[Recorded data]
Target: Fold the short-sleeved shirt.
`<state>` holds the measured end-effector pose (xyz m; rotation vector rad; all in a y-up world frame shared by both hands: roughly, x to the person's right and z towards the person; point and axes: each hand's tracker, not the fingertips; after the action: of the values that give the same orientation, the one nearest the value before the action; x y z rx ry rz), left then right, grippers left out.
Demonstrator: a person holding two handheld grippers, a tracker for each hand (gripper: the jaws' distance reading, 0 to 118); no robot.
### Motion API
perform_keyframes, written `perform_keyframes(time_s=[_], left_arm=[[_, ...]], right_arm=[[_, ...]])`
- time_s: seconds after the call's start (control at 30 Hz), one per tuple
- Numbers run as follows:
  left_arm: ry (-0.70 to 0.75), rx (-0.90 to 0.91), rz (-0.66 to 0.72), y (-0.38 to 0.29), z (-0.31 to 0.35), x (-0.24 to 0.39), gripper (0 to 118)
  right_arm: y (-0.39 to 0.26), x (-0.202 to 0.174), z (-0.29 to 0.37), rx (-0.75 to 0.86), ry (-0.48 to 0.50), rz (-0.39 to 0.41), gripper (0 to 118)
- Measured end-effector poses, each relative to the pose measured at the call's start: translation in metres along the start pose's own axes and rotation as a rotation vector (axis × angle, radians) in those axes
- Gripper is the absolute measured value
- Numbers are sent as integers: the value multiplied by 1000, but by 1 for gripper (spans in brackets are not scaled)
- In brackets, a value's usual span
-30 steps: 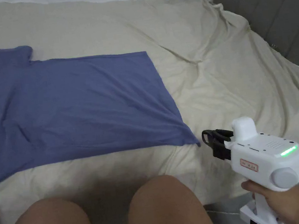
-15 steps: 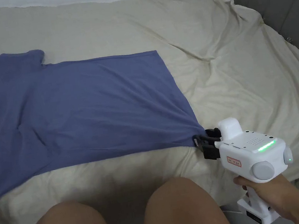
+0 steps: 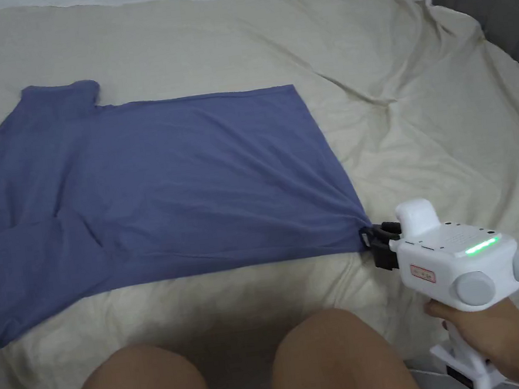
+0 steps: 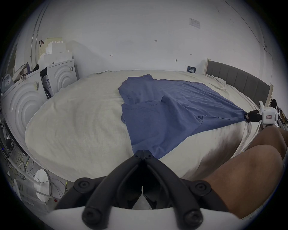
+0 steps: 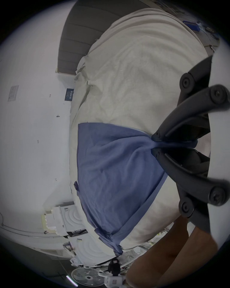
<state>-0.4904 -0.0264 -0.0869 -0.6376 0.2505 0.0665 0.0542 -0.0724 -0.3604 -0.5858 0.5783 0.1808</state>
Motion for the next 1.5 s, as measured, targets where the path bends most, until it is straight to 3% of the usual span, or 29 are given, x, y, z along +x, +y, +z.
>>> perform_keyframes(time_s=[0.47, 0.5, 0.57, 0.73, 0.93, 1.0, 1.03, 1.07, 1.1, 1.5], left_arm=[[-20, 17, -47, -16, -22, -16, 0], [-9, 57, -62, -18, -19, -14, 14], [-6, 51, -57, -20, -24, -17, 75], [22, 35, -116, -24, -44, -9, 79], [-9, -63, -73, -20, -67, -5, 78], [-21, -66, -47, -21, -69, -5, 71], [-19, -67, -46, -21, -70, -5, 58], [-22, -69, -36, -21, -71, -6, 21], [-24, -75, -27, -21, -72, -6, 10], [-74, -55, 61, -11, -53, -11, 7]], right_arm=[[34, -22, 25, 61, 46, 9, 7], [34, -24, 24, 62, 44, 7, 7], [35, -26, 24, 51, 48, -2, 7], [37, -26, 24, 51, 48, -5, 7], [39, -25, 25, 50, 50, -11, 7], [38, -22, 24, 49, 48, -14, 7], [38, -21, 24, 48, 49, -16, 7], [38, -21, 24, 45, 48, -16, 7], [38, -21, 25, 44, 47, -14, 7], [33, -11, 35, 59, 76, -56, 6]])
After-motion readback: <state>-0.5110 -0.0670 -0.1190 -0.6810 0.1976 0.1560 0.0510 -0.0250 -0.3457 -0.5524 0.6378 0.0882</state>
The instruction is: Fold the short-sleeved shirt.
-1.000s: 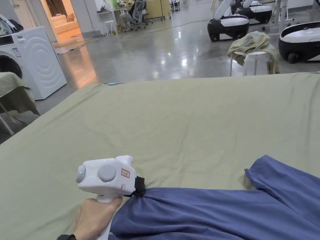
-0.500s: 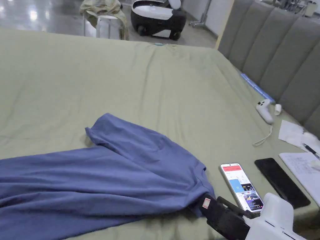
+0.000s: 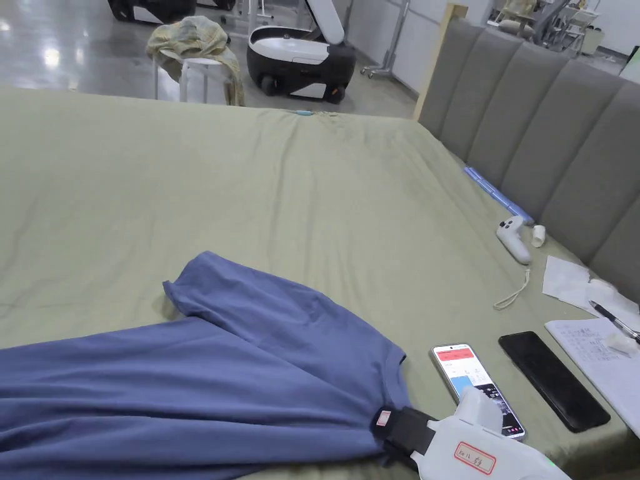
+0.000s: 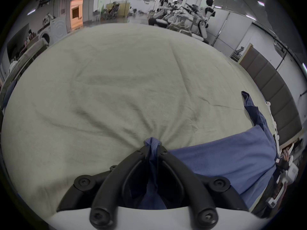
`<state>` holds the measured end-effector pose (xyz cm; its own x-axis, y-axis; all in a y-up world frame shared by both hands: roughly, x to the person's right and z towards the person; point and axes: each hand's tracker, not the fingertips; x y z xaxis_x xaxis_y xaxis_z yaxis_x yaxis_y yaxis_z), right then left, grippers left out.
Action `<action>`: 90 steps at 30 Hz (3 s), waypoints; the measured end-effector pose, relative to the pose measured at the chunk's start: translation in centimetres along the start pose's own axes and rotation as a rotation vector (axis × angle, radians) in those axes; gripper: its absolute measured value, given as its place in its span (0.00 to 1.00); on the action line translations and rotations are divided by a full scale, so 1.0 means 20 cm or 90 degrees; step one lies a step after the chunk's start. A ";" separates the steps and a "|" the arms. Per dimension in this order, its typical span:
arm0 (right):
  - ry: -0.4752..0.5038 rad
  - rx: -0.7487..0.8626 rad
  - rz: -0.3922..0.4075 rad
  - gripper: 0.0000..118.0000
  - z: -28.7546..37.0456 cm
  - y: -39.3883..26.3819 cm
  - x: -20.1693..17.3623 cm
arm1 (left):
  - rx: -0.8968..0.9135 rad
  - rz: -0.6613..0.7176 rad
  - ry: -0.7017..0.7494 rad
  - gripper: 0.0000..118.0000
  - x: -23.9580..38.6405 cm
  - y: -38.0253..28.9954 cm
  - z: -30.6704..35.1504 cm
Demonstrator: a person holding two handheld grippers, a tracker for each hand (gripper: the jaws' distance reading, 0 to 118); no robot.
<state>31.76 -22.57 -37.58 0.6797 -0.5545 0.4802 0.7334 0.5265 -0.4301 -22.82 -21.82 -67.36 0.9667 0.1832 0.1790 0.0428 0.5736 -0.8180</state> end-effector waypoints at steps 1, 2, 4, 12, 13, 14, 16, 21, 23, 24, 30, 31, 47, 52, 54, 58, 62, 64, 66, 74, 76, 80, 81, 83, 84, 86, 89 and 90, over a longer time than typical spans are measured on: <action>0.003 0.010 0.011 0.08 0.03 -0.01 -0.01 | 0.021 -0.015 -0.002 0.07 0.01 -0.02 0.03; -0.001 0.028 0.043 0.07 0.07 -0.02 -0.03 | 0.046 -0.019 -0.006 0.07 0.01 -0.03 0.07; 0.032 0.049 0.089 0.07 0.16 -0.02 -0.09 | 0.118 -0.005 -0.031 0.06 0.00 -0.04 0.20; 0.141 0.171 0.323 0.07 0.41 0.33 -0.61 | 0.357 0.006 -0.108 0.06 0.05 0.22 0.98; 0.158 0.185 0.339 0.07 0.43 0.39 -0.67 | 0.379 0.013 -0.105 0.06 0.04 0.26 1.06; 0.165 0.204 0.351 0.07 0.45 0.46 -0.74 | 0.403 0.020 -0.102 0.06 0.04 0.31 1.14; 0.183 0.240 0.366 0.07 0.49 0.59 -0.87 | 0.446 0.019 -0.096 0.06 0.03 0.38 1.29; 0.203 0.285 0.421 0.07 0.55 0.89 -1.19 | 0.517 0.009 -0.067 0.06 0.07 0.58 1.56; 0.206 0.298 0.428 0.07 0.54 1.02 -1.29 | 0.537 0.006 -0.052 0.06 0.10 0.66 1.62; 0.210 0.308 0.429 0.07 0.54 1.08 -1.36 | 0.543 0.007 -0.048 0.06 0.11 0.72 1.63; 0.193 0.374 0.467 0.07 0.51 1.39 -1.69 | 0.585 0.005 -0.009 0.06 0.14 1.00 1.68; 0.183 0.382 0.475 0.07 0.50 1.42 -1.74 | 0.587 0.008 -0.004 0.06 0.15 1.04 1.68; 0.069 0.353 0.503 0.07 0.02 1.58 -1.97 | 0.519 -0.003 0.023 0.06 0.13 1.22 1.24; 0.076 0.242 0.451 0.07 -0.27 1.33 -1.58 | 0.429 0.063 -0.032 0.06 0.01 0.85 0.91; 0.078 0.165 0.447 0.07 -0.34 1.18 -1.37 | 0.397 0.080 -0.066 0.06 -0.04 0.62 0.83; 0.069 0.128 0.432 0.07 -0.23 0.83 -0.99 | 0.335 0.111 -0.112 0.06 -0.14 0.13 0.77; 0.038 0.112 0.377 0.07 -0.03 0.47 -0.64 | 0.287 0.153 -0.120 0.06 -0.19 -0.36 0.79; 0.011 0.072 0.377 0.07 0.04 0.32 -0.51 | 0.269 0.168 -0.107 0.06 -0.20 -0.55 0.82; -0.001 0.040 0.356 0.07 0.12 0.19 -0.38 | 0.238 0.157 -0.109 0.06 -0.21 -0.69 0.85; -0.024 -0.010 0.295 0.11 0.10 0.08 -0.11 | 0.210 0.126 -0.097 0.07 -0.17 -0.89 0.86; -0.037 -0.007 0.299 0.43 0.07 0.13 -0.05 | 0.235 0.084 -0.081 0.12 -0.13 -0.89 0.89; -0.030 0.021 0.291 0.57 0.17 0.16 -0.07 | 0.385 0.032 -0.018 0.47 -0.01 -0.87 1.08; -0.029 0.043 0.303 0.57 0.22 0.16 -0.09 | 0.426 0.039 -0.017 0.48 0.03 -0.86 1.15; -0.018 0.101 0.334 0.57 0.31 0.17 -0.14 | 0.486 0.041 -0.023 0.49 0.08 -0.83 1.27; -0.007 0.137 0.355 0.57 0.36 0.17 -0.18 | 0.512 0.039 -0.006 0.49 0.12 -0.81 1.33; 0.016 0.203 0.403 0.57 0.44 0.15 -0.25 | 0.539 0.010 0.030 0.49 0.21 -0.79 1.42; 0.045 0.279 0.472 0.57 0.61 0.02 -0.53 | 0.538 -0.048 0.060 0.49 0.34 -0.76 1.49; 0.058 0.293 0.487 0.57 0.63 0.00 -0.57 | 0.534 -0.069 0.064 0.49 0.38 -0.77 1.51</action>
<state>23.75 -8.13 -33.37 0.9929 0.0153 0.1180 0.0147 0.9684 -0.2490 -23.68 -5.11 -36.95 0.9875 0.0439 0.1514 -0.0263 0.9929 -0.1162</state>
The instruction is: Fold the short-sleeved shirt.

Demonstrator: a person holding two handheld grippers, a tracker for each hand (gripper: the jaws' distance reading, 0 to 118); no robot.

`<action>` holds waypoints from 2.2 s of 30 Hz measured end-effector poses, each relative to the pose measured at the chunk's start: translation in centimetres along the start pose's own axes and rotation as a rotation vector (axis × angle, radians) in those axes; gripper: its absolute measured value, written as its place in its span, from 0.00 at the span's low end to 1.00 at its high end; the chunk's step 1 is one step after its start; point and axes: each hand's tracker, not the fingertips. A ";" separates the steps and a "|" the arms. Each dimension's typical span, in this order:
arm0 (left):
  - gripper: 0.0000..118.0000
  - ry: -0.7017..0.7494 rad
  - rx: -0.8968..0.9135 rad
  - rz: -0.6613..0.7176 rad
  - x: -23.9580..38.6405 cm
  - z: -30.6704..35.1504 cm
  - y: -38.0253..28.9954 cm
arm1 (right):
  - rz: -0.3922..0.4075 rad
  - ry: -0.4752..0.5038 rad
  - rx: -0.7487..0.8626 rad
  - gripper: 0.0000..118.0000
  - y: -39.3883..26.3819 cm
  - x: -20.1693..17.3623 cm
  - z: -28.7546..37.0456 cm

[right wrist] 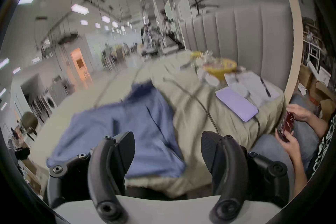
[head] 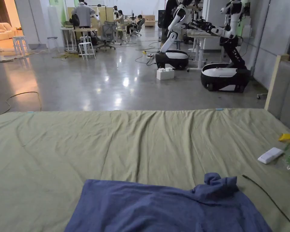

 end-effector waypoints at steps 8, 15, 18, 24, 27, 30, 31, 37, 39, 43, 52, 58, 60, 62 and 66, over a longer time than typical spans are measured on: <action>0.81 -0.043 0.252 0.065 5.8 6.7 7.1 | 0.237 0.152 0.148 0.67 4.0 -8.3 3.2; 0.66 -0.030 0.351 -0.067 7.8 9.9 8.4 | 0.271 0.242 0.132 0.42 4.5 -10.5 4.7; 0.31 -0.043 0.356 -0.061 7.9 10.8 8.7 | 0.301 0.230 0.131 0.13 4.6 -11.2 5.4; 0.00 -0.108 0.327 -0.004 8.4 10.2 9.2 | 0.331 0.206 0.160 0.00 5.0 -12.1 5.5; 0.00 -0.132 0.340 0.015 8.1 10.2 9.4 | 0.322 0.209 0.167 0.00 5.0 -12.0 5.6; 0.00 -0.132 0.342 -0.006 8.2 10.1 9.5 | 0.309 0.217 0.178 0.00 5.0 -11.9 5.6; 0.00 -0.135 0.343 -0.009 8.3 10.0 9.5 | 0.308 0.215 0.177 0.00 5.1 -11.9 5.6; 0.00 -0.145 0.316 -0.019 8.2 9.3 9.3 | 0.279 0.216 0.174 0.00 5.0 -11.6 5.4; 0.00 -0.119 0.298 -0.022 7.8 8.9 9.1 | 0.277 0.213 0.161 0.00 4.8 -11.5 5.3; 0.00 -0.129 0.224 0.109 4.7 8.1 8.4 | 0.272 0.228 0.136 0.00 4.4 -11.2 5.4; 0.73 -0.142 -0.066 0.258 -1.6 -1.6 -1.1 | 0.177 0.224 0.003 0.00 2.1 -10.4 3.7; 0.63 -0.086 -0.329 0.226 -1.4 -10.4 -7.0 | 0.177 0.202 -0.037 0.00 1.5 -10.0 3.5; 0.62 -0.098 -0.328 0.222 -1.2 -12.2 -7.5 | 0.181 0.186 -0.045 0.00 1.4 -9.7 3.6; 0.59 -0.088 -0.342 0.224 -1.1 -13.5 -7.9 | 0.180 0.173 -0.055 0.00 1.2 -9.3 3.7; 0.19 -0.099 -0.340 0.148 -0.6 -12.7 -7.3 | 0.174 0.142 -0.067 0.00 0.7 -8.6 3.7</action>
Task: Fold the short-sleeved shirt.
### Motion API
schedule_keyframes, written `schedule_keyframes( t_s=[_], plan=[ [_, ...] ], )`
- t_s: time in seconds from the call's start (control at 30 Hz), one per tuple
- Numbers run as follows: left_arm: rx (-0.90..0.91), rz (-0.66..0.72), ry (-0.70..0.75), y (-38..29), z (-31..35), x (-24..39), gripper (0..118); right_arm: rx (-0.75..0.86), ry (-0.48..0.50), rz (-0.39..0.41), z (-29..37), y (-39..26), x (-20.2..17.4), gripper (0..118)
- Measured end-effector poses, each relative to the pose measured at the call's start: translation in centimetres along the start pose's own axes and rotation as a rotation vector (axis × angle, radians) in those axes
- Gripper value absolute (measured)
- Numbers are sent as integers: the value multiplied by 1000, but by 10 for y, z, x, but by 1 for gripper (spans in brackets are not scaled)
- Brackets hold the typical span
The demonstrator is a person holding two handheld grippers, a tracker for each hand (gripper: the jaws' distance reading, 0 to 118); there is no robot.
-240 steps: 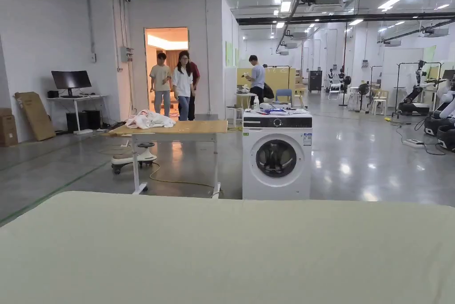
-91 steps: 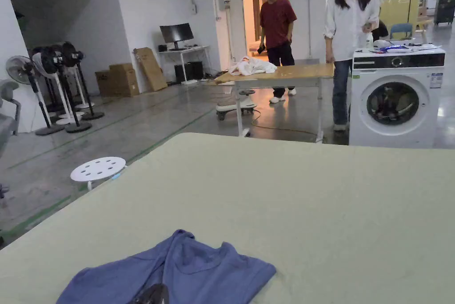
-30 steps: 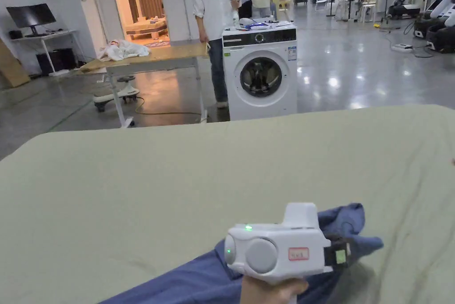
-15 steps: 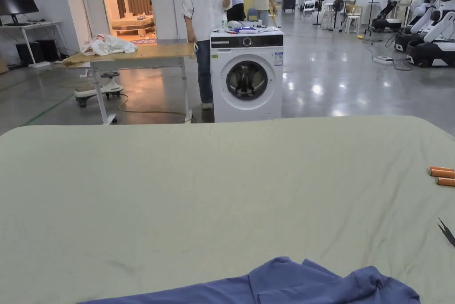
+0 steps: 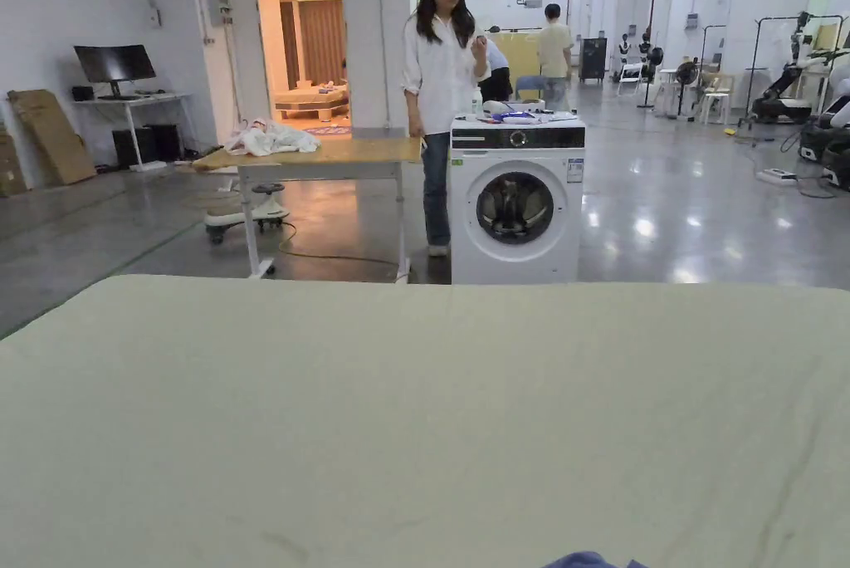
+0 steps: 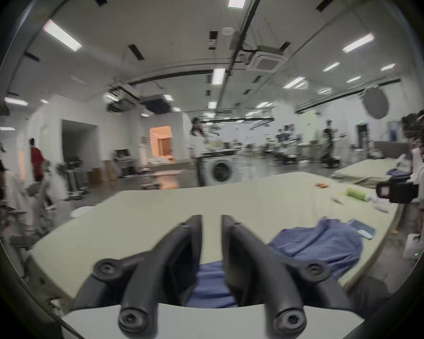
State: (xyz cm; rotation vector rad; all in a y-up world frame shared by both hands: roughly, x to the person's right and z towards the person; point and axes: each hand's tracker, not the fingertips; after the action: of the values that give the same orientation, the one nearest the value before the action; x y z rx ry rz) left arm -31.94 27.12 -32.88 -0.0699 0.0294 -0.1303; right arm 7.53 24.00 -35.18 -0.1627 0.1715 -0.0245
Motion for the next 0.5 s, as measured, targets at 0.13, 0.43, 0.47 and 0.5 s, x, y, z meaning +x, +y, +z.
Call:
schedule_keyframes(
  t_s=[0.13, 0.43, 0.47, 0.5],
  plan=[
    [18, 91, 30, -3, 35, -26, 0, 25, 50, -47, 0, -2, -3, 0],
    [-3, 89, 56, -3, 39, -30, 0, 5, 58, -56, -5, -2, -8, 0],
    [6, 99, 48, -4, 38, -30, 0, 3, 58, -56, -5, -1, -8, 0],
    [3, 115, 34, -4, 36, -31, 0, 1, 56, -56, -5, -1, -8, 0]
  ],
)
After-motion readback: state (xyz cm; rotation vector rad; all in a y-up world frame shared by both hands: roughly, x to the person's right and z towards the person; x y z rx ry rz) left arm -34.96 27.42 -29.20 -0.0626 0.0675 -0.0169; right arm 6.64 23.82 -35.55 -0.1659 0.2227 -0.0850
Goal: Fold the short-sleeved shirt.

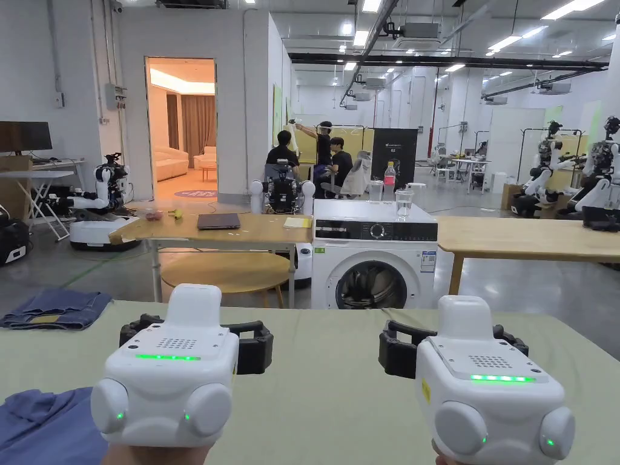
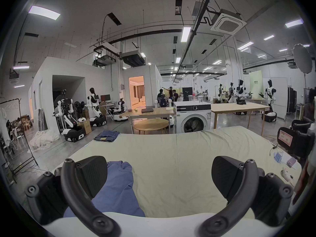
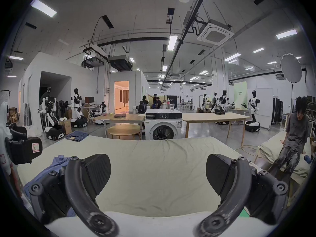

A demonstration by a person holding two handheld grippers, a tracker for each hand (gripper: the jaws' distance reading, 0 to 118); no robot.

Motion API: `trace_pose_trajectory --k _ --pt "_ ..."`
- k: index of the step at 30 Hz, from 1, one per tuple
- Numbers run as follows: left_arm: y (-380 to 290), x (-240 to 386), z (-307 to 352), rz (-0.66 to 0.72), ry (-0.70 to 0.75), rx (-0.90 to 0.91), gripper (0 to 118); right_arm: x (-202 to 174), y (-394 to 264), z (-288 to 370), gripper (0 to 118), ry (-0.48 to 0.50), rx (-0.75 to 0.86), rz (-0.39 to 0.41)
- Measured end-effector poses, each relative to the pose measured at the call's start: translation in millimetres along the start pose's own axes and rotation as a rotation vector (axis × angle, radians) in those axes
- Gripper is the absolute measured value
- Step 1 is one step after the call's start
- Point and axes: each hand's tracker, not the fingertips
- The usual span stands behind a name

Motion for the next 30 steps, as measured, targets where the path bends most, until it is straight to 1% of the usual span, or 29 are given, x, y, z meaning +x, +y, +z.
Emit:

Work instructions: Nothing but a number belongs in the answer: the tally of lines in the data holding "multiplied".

Worked solution: 2